• _ACTIVITY_: Go to the line containing "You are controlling" below; retype it and all following lines exactly, and leave out the pictures.

···

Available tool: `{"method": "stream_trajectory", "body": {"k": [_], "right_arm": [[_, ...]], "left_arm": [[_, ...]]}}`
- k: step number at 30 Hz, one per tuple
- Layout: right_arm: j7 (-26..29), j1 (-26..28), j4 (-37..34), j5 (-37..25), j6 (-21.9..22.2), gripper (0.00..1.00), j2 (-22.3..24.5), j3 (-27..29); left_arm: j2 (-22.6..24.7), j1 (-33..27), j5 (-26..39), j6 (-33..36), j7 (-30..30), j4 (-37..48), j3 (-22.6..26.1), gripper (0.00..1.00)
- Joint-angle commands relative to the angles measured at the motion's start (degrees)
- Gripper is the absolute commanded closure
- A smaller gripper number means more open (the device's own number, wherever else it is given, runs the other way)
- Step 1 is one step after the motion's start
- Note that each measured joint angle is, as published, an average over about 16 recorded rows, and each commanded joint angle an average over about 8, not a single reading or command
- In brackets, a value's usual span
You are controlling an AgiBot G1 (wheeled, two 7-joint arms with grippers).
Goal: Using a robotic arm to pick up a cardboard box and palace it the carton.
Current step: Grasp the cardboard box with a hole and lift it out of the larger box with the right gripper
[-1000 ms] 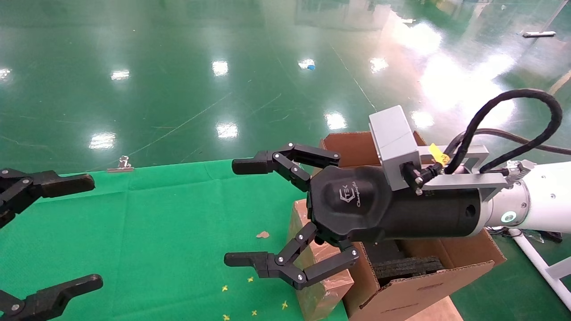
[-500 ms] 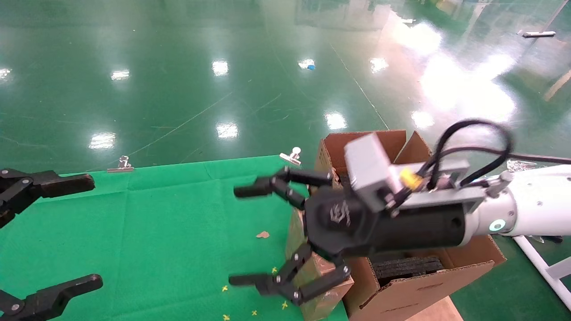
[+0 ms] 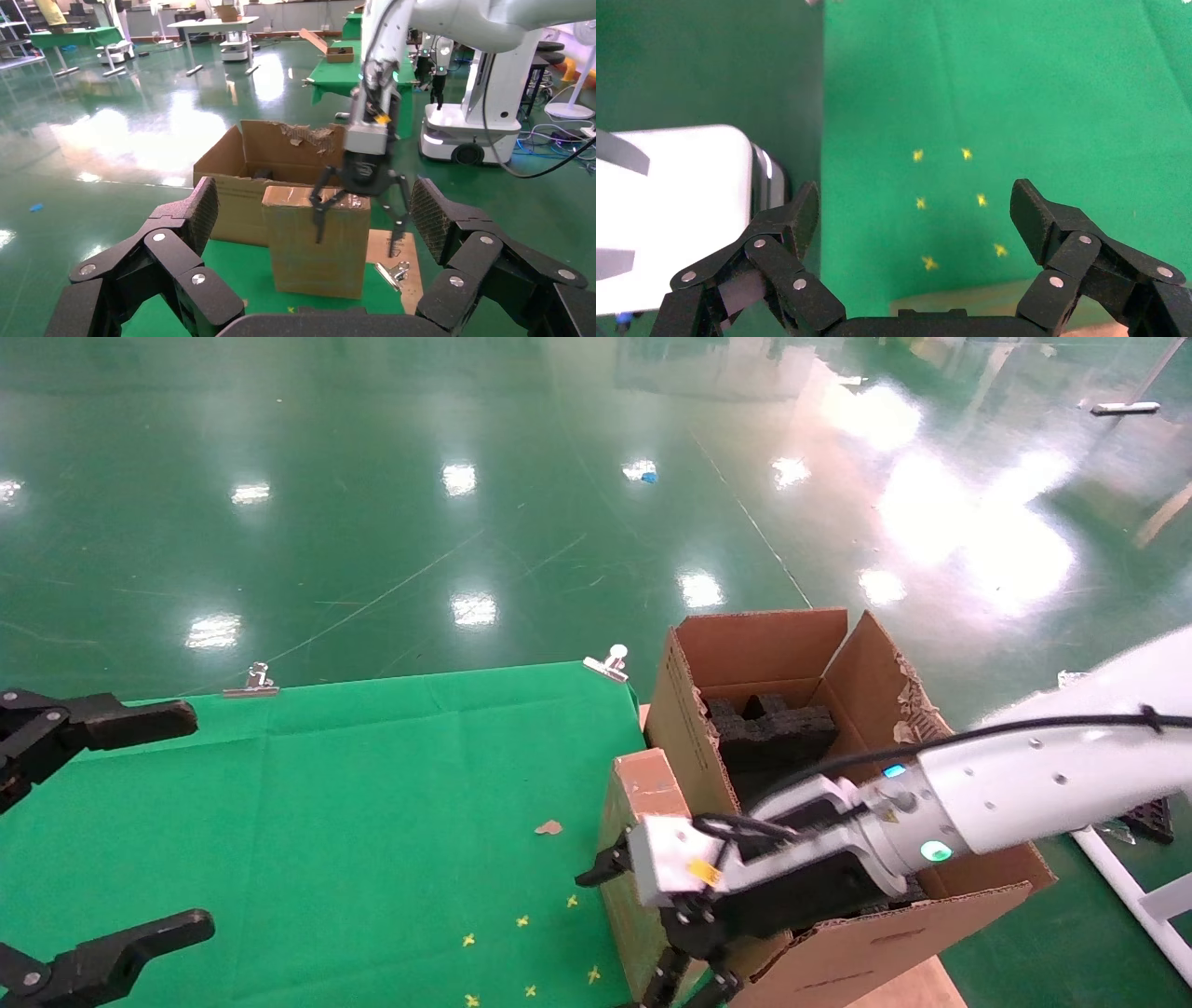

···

• _TASK RESULT_:
You are controlling an AgiBot G1 (wheeled, two 7-joint arms with grippers).
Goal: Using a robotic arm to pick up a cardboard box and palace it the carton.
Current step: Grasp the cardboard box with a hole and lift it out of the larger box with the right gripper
[-1000 ms] 
[-500 ms] 
[+0 ms] 

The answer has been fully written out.